Do I have my Father’s hands? Yes, I do, but in looks only. My Dad worked years in auto-body repair and mechanics, and though I started out in life using tools I spent most of my life’s career in ministry. I pushed a pencil and used a computer, visited, taught and preached. I never knew really knew the kind of hard work that my Dad’s hands went through in his lifetime. But I love the thought that even though I don’t like to think about the coming wrinkles, I do have my father’s hands. Perhaps, somewhere along the pathway that I have travelled, I have accomplished even just a bit of the work that my Heavenly Father would have me accomplished so that the name of His Son Jesus would held high... though sometimes I have fallen far short. If anything was accomplished I always prayed that Christ would have the credit and that God the Father would be glorified. Our hands are just extensions of a human form… the Heavenly Father’s hands created, saves and sustains… that is out of my purview… so I most often say, “The Father gives, I only deliver” just like the postman or the local courier.

Have you looked at, or do you remember, you father’s hands. Have you ever wondered what he might have wanted for you or expected of you? It is not always an easy thing to do… to remember, I mean. But when you do, perhaps you may find more joy than you may now think. Close your eyes and with your mind think about, or back to his hands. Perhaps what you will see is scars… or you may just see the shape or the wrinkles, but most of all I pray what you will remember most is the love they gave. Today that is my walk toward the edge, towards my Heavenly Father's Hands.

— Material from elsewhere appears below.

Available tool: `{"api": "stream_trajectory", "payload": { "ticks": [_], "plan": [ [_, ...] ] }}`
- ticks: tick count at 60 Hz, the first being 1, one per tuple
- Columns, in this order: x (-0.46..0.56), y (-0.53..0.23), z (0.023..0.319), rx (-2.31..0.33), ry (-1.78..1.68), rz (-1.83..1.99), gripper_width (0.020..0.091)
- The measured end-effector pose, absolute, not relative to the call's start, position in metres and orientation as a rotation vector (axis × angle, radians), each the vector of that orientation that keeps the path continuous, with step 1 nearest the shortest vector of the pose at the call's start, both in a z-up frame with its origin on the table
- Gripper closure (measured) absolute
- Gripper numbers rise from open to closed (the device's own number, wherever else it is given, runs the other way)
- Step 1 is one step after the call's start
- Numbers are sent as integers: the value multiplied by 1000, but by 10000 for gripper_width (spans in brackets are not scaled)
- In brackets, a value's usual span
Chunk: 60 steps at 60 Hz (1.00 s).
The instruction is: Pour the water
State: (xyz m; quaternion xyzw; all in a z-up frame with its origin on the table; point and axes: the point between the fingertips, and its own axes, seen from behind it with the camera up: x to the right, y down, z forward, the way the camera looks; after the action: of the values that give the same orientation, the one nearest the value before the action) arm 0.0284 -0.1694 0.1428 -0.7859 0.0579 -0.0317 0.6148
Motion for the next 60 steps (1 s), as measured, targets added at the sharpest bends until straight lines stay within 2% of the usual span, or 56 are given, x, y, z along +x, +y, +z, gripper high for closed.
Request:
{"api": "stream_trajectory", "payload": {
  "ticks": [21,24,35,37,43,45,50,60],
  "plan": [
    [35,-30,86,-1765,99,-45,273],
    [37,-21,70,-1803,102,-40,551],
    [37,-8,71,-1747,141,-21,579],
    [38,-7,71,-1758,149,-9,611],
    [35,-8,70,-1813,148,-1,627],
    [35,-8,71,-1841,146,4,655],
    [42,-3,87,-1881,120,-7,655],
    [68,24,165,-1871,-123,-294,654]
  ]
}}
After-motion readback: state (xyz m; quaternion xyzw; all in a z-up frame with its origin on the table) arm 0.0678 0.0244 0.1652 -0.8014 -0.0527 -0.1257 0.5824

Remembering is a bitter-sweet exercise sometimes. I loved my Dad so much and I know that he loved me and he sacrificed for me. I miss him so much… all the time. That is just like my Heavenly Father, with only one difference… God dwelt among us in His Son and then sacrificed that self same Son for you and me. So He wants us to love Him too. Just like our earthly fathers, God wants that and perhaps a bit more. As creator and sustainer He wants the respect, worship and glory that are due His name. That is part of the Christmas Season and celebration... not just a happy holiday!

May you be richly blessed this day. Put your hand in your father’s hand but more importantly perhaps, put your hand in the Father’s hand and let him keep and guide not just through this “Christmas Season” but through all the seasons of life. Take a walk towards the edge with Jesus, the Christ, the Reason for the Season…  walking near the edge is not bad, it has moments of testing, moments of required courage and moments of extreme joy... It's all in how we define the view from there.